Жил в райцентре Муромцево уникальный человече — Бессонов Коля! Сей алкогольный уникум мог общаться с людьми в стихотворной форме. Я сам в семьдесят первом году впервые стал свидетелем разговора Коли и дежурного райотдела милиции. Коля отбывал пятнадцать суток, и ему предстояло сходить в местную столовую за харчами для себя и сокамерников. Он взял два эмалированных ведра, подошёл к капитану и бодро стал докладывать: «Мне нужно получить хек на сорок человек…» И дальше в том же духе. Когда он ушёл, я спросил дежурного: «Он что — всегда так?»
«Запросто! — ответил тот, — Коля стихи на ходу сочиняет. А в зоне про лагерное начальство такую поэму «засандалил», что те неделю животы рвали…»
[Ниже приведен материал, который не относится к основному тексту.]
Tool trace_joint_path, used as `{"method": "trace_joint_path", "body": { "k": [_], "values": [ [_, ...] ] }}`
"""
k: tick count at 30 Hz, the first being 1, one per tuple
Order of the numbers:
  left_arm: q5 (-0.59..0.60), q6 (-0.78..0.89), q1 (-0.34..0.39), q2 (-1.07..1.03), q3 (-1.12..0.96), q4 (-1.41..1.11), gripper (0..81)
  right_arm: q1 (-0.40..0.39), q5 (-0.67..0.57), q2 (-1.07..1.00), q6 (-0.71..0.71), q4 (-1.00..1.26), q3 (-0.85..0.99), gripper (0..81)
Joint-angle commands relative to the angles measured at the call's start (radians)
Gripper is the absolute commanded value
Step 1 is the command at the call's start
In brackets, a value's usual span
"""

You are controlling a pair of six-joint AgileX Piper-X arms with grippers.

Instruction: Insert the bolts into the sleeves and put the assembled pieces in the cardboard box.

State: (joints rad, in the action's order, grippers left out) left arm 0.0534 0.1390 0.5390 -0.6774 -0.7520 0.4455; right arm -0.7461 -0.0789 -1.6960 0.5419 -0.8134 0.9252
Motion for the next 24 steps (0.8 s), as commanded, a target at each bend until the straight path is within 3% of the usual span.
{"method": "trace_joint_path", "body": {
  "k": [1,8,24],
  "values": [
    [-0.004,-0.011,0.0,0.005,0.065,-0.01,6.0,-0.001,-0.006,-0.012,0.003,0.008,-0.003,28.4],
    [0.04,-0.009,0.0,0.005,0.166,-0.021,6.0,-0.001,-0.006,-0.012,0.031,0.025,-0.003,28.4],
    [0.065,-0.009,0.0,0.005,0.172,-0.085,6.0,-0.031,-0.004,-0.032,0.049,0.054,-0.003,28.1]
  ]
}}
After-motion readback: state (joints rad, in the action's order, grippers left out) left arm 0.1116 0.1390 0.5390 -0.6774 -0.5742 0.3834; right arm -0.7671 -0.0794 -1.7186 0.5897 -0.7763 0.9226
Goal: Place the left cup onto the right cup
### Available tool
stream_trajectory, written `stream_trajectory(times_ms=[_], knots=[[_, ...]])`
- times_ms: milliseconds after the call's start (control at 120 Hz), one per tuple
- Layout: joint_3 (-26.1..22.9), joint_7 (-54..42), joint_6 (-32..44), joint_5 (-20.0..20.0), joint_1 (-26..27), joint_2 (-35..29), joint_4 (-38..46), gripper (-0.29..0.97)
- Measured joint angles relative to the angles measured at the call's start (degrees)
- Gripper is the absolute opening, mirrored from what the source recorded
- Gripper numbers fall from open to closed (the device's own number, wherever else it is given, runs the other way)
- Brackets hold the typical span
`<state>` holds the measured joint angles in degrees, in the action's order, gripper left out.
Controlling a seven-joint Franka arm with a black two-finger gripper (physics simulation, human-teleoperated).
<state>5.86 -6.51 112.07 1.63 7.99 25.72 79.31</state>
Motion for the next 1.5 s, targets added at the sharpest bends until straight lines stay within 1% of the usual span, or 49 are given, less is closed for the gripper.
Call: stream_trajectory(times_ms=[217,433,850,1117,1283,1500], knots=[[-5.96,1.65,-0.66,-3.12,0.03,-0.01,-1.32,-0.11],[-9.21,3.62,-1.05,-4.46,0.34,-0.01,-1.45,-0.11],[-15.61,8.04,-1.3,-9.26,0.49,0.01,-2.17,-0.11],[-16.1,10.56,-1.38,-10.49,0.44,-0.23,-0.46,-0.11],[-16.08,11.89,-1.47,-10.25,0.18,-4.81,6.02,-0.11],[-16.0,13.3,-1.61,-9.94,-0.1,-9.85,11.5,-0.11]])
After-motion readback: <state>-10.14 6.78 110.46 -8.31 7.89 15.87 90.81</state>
На следующий день была Родительская. Я смог попасть на кладбище только во второй половине дня, когда там уже никого не было. Но вдруг наткнулся на Бессонова. Тот, шатаясь, бродил среди могил, отыскивая оставленные на надгробиях стаканы с водкой и поминал усопших.
— Тебя что, уже освободили?! — невольно вырвалось у меня.
И тут неожиданно для себя, вместо пьяного «художественного» мата, услышал нечто уж совсем непривычное:
— Уйди… фосфор жизни…
С минуту я пребывал в состоянии лёгкого потрясения, но потом всё-таки взял себя в руки, догнал его и ответил тем же:
— Коля, знаешь, кто ты? — дёрнул я Бессонова за рукав.
— Кы-то?.. — икнул он.
-Ты поганофор!
— Не понял?!
— Поганофор — это поганая форма жизни, а ты её яркий представитель. Понял? — с большим удовольствием выдал я и быстрым шагом пошёл вон с кладбища.
Прошло двенадцать лет. И однажды я услышал по радио сообщение о том, что учёные-океанологи в Тихом океане на многокилометровой глубине, в кипящем слое воды, обнаружили потрясающе живучие бактерии. Вода, под колоссальным давлением, кипела здесь при температуре около двухсот градусов по Цельсию. Казалось бы, кто может выжить в таких адских условиях? Ан, нет! Микробам хоть бы что!
Но самое ошеломляющее прозвучало в конце! Учёные назвали этих микробов… погонофорами! (Я ошибся только на одну букву!)
* * *
Лето и осень 1997 года я провёл в родном Муромцево. И вот как-то, в конце октября, еду ночью на «жигулёнке» мимо «Сельхозтехники» и вижу в свете фар распластанную на дороге фигуру. Остановился. Вышел. Смотрю… Коля! Спит себе младенческим сном! На мёрзлой земле! И хоть бы тебе хны! А ведь ему уже за шестьдесят! Вот уж действительно, ни дать ни взять — настоящий погонофор!